### TO DO
Output an exact reproduction of the data.

+ + +

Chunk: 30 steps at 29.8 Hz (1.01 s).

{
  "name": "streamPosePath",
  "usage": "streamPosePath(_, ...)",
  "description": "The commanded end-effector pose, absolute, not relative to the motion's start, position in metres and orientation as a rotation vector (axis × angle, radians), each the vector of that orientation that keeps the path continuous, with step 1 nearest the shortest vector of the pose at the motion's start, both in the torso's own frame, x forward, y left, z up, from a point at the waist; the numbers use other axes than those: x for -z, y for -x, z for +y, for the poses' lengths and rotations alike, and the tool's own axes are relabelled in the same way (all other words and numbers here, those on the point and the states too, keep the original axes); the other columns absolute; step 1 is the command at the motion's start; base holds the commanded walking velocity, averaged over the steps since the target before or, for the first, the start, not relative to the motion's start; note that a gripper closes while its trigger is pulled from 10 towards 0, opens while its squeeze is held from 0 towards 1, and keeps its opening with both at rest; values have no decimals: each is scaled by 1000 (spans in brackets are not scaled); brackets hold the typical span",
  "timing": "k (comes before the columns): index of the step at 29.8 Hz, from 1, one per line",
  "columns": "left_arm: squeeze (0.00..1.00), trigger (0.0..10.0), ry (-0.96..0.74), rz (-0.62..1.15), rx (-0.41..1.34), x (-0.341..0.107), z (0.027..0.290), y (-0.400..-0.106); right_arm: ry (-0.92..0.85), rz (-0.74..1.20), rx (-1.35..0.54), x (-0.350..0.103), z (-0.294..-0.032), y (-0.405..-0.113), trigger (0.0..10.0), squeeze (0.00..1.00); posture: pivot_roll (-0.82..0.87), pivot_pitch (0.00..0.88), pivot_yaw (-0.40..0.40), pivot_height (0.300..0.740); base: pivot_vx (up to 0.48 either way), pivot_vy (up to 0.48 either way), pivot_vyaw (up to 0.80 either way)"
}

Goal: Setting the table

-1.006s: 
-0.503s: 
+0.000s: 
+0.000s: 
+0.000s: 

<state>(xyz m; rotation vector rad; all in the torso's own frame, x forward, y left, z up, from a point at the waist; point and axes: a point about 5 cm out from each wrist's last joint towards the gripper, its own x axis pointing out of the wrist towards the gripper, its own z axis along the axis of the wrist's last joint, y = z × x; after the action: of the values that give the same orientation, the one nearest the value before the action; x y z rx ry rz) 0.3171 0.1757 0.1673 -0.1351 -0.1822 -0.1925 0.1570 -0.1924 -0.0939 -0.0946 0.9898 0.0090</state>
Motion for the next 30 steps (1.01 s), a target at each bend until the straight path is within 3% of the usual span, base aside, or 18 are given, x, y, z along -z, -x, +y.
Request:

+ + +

### RESPONSE TO THE TASK
Chunk: 30 steps at 29.8 Hz (1.01 s).

{
  "name": "streamPosePath",
  "usage": "streamPosePath(_, ...)",
  "description": "The commanded end-effector pose, absolute, not relative to the motion's start, position in metres and orientation as a rotation vector (axis × angle, radians), each the vector of that orientation that keeps the path continuous, with step 1 nearest the shortest vector of the pose at the motion's start, both in the torso's own frame, x forward, y left, z up, from a point at the waist; the numbers use other axes than those: x for -z, y for -x, z for +y, for the poses' lengths and rotations alike, and the tool's own axes are relabelled in the same way (all other words and numbers here, those on the point and the states too, keep the original axes); the other columns absolute; step 1 is the command at the motion's start; base holds the commanded walking velocity, averaged over the steps since the target before or, for the first, the start, not relative to the motion's start; note that a gripper closes while its trigger is pulled from 10 towards 0, opens while its squeeze is held from 0 towards 1, and keeps its opening with both at rest; values have no decimals: each is scaled by 1000 (spans in brackets are not scaled); brackets hold the typical span",
  "timing": "k (comes before the columns): index of the step at 29.8 Hz, from 1, one per line",
  "columns": "left_arm: squeeze (0.00..1.00), trigger (0.0..10.0), ry (-0.96..0.74), rz (-0.62..1.15), rx (-0.41..1.34), x (-0.341..0.107), z (0.027..0.290), y (-0.400..-0.106); right_arm: ry (-0.92..0.85), rz (-0.74..1.20), rx (-1.35..0.54), x (-0.350..0.103), z (-0.294..-0.032), y (-0.405..-0.113), trigger (0.0..10.0), squeeze (0.00..1.00); posture: pivot_roll (-0.82..0.87), pivot_pitch (0.00..0.88), pivot_yaw (-0.40..0.40), pivot_height (0.300..0.740); base: pivot_vx (up to 0.48 either way), pivot_vy (up to 0.48 either way), pivot_vyaw (up to 0.80 either way)"
}

Goal: Setting the table

-1.006s: 
-0.503s: 
+0.000s: 
+0.000s: 
+0.000s: 

<state>(xyz m; rotation vector rad; all in the torso's own frame, x forward, y left, z up, from a point at the waist; point and axes: a point about 5 cm out from each wrist's last joint towards the gripper, its own x axis pointing out of the wrist towards the gripper, its own z axis along the axis of the wrist's last joint, y = z × x; after the action: of the values that give the same orientation, the one nearest the value before the action; x y z rx ry rz) 0.3171 0.1757 0.1673 -0.1351 -0.1822 -0.1925 0.1570 -0.1924 -0.0939 -0.0946 0.9898 0.0090</state>
Motion for the next 30 steps (1.01 s), a target at each bend until the straight path is within 3% of the usual span, base aside, or 18 are given, x, y, z along -z, -x, +y.
Request:

That finishes the exercise.